Justice de compagnie

Vendredi 30 Mars 2018

Lourde, la condamnation de Khalifa Ababacar Sall à 5 ans de prison ferme l’est sans doute. De même que celles, également de 5 ans, infligées à deux de ses collaborateurs, Mbaye Touré, directeur administratif et financier de la Ville de Dakar, et Yaya Bodian, le comptable.

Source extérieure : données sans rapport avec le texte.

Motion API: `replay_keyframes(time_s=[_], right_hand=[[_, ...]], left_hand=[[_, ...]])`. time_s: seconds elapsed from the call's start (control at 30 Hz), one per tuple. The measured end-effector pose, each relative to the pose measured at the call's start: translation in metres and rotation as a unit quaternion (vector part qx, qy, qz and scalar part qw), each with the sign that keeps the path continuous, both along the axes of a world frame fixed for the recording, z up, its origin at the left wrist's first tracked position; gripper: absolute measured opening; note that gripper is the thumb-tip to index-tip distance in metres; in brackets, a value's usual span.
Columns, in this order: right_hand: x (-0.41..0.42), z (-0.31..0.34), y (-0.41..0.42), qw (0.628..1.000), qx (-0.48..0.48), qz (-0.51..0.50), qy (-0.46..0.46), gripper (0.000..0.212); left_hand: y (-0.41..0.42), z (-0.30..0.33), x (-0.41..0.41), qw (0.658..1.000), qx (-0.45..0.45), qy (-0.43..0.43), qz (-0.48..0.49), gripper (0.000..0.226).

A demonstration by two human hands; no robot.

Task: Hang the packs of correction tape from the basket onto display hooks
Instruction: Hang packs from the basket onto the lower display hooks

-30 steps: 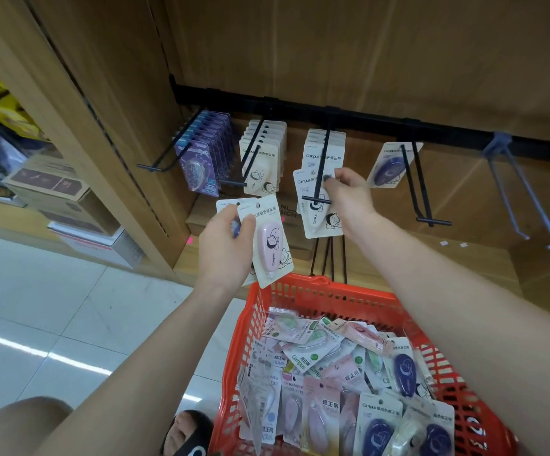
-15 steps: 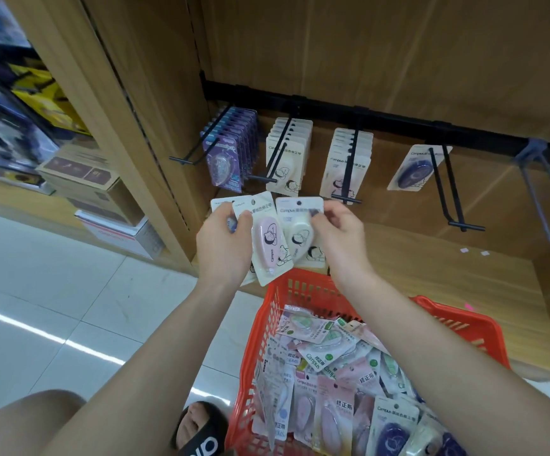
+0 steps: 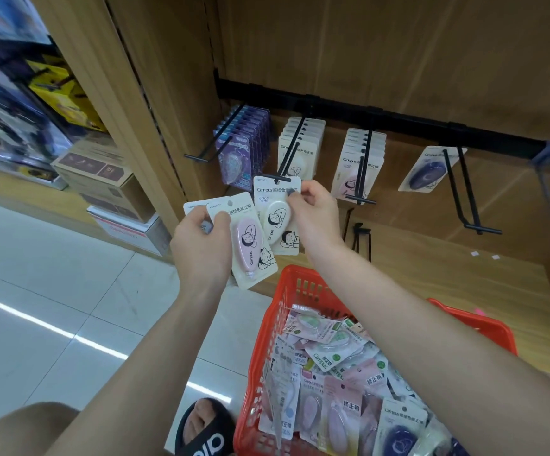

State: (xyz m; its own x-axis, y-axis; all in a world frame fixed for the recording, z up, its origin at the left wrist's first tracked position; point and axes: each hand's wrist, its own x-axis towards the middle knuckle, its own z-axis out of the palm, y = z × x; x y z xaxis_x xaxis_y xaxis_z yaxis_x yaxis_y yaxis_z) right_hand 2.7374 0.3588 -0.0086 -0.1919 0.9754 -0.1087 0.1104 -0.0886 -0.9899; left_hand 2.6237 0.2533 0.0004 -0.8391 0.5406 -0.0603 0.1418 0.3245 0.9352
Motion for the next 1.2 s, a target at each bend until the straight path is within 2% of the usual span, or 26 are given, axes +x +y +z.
replay_keyframes(time_s=[0.3, 0.43, 0.7, 0.83, 0.97, 1.0, 1.07, 1.13, 1.2], right_hand=[[-0.004, -0.015, 0.005, 0.998, 0.028, -0.045, 0.014, 0.019], [-0.013, -0.014, 0.031, 0.996, 0.007, -0.079, -0.031, 0.012], [-0.028, -0.016, 0.087, 0.987, 0.017, -0.128, -0.101, 0.022], [-0.024, -0.018, 0.087, 0.986, 0.0, -0.114, -0.118, 0.026], [0.013, -0.021, 0.058, 0.979, -0.071, -0.005, -0.191, 0.048], [0.027, -0.02, 0.048, 0.98, -0.097, 0.008, -0.173, 0.048], [0.057, -0.015, 0.023, 0.98, -0.191, 0.005, -0.047, 0.044], [0.088, -0.009, -0.001, 0.961, -0.264, 0.05, 0.062, 0.047], [0.113, -0.006, -0.019, 0.951, -0.273, 0.113, 0.091, 0.046]], left_hand=[[0.002, -0.007, 0.007, 0.999, 0.013, 0.001, -0.039, 0.031], [0.003, -0.005, 0.014, 0.998, -0.006, 0.022, -0.059, 0.037], [0.013, -0.006, 0.027, 0.992, -0.008, 0.009, -0.124, 0.036], [0.017, 0.002, 0.032, 0.988, -0.005, -0.019, -0.153, 0.034], [0.021, 0.001, 0.039, 0.98, -0.015, -0.047, -0.192, 0.023], [0.022, 0.001, 0.041, 0.979, -0.021, -0.049, -0.198, 0.02], [0.023, 0.002, 0.047, 0.977, -0.029, -0.051, -0.204, 0.018], [0.024, 0.004, 0.055, 0.976, -0.031, -0.054, -0.208, 0.019], [0.024, 0.006, 0.065, 0.975, -0.027, -0.062, -0.212, 0.019]])
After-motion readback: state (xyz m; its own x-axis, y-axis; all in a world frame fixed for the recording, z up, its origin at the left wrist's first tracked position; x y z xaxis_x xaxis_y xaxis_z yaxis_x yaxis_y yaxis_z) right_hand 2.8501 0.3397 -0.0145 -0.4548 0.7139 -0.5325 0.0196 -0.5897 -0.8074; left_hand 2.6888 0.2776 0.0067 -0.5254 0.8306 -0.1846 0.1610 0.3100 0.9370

A dire vrai, ce verdict tant attendu n’est pas une surprise, loin s’en faut. C’est la traduction d’une volonté d’Etat manifeste de «tuer» dans l’œuf les velléités de candidature du maire de Dakar à la présidentielle du 24 février 2019.
 
Il n’y a pas eu de surprise car nous partons du principe qui veut qu’un pouvoir qui prend le risque de déclencher une telle procédure s’entoure des pleines et totales garanties de son succès par un verrouillage d’acier sur les hommes et les organes chargés de lui faire ce job. C’est cela que Macky Sall a fait avec une froideur et un cynisme qui renvoient tout autant à la faiblesse morale et politique de l’homme. Mais qu’espérait-on vraiment de ce feuilleton POLITIQUE où une libération du maire de Dakar aurait été encore plus dangereuse pour le commanditaire et donneur d’ordre ?
 
Ce verdict n’est pas une surprise. Comme dans d’autres secteurs «stratégiques» de la vie nationale, le président de la République s’est taillé une justice de compagnie sur mesure qui s’est mise en situation de ne pouvoir rien lui refuser de ce qu’il lui demandera, jusqu’au déraisonnable. De hauts magistrats imbus de leurs fonctions et de leur puissance présumée mais réelle ont pris en otage l’institution la plus significative de l’ordre démocratique dont elle est le pilier. C’est cette institution là, qui devait faire vivre l’Etat de droit au quotidien, qui a été corrompue et compromise jusqu’à la moelle pour soutenir un idéal de pouvoir personnel et familial aux antipodes des attentes des Sénégalais. Cette justice de compagnie est là pour frapper encore et encore sur les cibles qui lui seront désignées pour destruction.
 
Ce verdict n’est pas une surprise, il est une HONTE pour ce pays et pour ceux qui le gouvernent selon leurs humeurs, leur agenda, sans jamais se transposer dans la direction que commande l’intérêt général. Il est le prolongement de la complicité organique tissée entre une magistrature bureaucratique corrompue et un ersatz de féodalité autocratique qui, à ses risques et périls, feint d’oublier qui elle est, d’où elle vient.
 
L’une, composée de dinosaures en rouge et en noir, a parachevé aux forceps les réformes judiciaires par lesquelles la carrière des magistrats est encore soumise aux desiderata conditionnels de leur hiérarchie ; l’autre est un conglomérat d’entrepreneurs politiciens dont l’ambition ne dépasse visiblement pas une accumulation tranquille de capital en temps de vaches grasses. Mais à l’histoire, on n’impose pas toujours le chemin de ses sentiments!   
 
Par delà ce procès, c’est pourtant le mal sénégalais qui transparaît si on s’éloigne un tant soit peu de cette justice de compagnie attachée à ses privilèges de gouvernance. Soyons juste pour dire que nos drames proviennent fondamentalement d'une race particulière d'hommes politiques de tous horizons dont les pratiques prospèrent au-dessus de nos têtes grâce à un turn-over dont les enjeux échappent souvent aux citoyens électeurs. Et ça, c'est un vrai problème!